Exercise prompt
Once every line holding "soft" in the listing below has been found, give their number and nothing more.

Data extract

▼▼▼

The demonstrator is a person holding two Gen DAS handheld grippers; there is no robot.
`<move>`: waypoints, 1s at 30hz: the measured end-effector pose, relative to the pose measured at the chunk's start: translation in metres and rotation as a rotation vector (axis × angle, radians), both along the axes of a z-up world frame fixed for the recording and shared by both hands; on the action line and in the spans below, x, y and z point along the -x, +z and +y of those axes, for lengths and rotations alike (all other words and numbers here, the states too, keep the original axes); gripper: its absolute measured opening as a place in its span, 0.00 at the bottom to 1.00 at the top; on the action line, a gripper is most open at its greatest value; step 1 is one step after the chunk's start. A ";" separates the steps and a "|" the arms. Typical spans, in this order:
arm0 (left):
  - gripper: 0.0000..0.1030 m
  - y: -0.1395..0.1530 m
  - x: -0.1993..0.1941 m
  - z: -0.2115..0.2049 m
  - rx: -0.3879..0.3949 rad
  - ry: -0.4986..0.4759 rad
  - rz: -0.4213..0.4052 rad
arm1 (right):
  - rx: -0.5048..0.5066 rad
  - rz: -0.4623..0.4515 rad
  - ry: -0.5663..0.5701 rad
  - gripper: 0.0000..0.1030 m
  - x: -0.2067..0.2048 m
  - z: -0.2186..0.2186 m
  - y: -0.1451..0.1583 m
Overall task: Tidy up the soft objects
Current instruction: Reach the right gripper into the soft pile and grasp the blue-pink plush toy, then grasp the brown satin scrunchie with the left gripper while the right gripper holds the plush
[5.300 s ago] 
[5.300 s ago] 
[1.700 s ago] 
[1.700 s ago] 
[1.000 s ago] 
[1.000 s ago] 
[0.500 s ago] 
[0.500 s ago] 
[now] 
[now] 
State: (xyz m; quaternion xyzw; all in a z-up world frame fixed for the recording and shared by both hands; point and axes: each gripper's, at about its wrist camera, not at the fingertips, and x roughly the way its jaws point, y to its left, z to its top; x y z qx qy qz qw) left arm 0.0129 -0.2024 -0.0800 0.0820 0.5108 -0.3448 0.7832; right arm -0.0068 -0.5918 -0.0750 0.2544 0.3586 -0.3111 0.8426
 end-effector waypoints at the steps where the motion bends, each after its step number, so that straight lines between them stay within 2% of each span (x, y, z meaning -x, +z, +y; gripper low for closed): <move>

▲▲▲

Exercise solution
2